▸ **Problem requirements**
Write out each line of the records that has "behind" in it.

(Saved entries)
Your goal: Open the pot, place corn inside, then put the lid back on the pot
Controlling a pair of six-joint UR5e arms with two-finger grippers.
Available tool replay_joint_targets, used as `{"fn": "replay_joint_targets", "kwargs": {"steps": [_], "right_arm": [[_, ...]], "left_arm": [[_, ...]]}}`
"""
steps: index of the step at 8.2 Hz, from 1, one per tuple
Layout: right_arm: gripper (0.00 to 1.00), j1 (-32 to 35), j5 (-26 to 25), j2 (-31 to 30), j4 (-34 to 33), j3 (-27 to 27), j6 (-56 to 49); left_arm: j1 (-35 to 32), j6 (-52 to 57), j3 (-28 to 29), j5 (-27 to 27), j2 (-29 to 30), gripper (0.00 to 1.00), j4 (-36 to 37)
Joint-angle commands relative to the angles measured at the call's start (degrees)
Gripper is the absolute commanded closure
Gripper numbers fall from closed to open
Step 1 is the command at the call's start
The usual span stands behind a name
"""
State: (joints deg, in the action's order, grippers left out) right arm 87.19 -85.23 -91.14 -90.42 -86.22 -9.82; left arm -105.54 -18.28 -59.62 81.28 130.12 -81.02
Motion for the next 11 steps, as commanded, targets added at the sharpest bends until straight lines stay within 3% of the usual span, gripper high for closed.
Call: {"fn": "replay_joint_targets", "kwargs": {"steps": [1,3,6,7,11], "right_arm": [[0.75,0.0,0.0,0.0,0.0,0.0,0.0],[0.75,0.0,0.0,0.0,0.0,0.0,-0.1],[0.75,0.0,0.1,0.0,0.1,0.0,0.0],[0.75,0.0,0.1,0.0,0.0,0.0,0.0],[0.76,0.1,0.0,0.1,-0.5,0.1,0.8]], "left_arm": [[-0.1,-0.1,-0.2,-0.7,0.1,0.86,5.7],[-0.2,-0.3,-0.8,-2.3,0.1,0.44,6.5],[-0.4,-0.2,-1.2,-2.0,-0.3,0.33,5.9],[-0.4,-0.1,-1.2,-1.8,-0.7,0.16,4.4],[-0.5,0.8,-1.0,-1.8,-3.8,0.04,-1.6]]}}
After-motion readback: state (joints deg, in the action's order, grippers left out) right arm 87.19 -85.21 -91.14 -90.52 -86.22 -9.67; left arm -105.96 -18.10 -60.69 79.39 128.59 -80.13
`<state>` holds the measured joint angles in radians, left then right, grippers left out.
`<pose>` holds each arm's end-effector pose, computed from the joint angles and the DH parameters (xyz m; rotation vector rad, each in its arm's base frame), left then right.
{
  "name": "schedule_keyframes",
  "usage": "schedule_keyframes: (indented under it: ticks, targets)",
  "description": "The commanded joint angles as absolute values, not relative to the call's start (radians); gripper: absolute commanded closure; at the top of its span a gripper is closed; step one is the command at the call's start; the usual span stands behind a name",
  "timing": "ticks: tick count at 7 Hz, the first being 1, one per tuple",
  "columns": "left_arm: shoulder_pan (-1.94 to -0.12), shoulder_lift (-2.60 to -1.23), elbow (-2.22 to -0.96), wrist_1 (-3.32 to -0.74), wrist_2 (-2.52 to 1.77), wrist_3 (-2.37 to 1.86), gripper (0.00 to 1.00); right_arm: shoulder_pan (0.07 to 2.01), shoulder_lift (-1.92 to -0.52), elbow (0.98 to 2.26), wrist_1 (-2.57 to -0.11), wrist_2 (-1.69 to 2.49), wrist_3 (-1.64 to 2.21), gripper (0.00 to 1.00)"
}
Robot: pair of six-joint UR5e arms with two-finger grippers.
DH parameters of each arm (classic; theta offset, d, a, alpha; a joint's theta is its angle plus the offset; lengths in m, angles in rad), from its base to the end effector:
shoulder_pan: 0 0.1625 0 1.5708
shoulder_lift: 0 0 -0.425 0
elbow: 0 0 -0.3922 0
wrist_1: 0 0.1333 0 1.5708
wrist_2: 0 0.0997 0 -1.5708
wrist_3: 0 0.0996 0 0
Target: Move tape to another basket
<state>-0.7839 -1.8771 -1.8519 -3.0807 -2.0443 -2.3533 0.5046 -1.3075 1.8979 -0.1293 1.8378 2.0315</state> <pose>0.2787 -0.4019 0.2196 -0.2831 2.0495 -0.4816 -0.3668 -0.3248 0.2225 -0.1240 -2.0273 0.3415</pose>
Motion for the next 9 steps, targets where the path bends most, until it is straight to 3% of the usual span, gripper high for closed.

▸ **Output for this exercise**
The usual span stands behind a name
  "description": "The commanded joint angles as absolute values, not relative to the call's start (radians); gripper: absolute commanded closure; at the top of its span a gripper is closed; step one is the command at the call's start; the usual span stands behind a name",

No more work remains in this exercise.